SO06: Impact of an optimized colonoscopic screening program for patient with Lynch syndrome. Four years results of a specialized French network

Guillaume Perrod1,4, Elia Samaha1, Gabriel Rahmi1,4, Sherine Khater1, Leila Abbes1, Géraldine Perkins2,4, Azziz Zaanan2,4, Pierre Laurent-Puig2,4, Gilles Chatellier3,4, Georgia Malamut1,4, Christophe Cellier1,4.

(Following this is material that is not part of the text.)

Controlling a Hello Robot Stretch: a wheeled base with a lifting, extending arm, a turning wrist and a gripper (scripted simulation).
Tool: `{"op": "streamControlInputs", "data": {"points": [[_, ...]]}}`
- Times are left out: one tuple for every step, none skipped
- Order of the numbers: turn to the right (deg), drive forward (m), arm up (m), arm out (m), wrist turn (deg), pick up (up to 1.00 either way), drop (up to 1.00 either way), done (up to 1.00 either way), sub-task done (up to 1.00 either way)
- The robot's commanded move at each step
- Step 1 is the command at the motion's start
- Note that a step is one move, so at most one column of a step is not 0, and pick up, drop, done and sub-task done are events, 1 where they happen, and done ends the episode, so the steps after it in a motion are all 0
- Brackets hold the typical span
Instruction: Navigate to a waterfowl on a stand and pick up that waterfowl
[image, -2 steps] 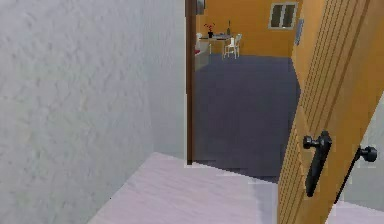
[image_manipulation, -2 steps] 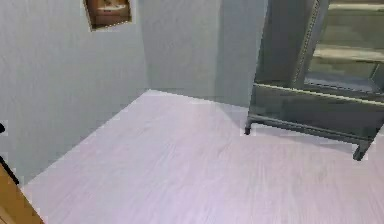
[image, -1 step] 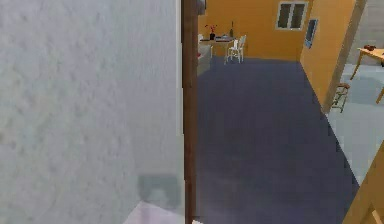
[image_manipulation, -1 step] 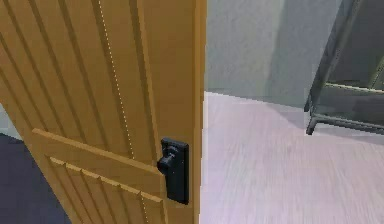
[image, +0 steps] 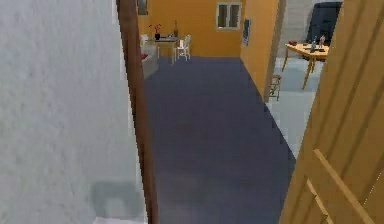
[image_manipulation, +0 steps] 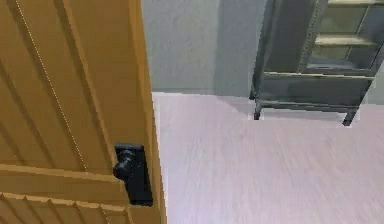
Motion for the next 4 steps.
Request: {"op": "streamControlInputs", "data": {"points": [[0.0,0.4,0.0,0.0,0.0,0.0,0.0,0.0,0.0],[6.0,0.0,0.0,0.0,0.0,0.0,0.0,0.0,0.0],[0.0,0.75,0.0,0.0,0.0,0.0,0.0,0.0,0.0],[33.0,0.0,0.0,0.0,0.0,0.0,0.0,0.0,0.0]]}}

1 – Assistance Publique-Hôpitaux de Paris, Hôpital Européen Georges Pompidou, Service d’hépato-gastro-entérologie et d’endoscopie, Paris, France. 2 – Assistance Publique-Hôpitaux de Paris, Hôpital Européen Georges Pompidou, Service d’oncologie digestive, Paris, France. 3 – Assistance Publique-Hôpitaux de Paris, Hôpital Européen Georges Pompidou, Unité d’Epidémiologie et de Recherche Clinique, Paris, France. 4 – Faculté de médecine René Descartes, Paris, France


Despite colonoscopic surveillance recommendations, interval colorectal cancer (ICC) remains frequent in Lynch syndrome (LS) patients. We evaluated the impact of an optimized screening program within a dedicated network.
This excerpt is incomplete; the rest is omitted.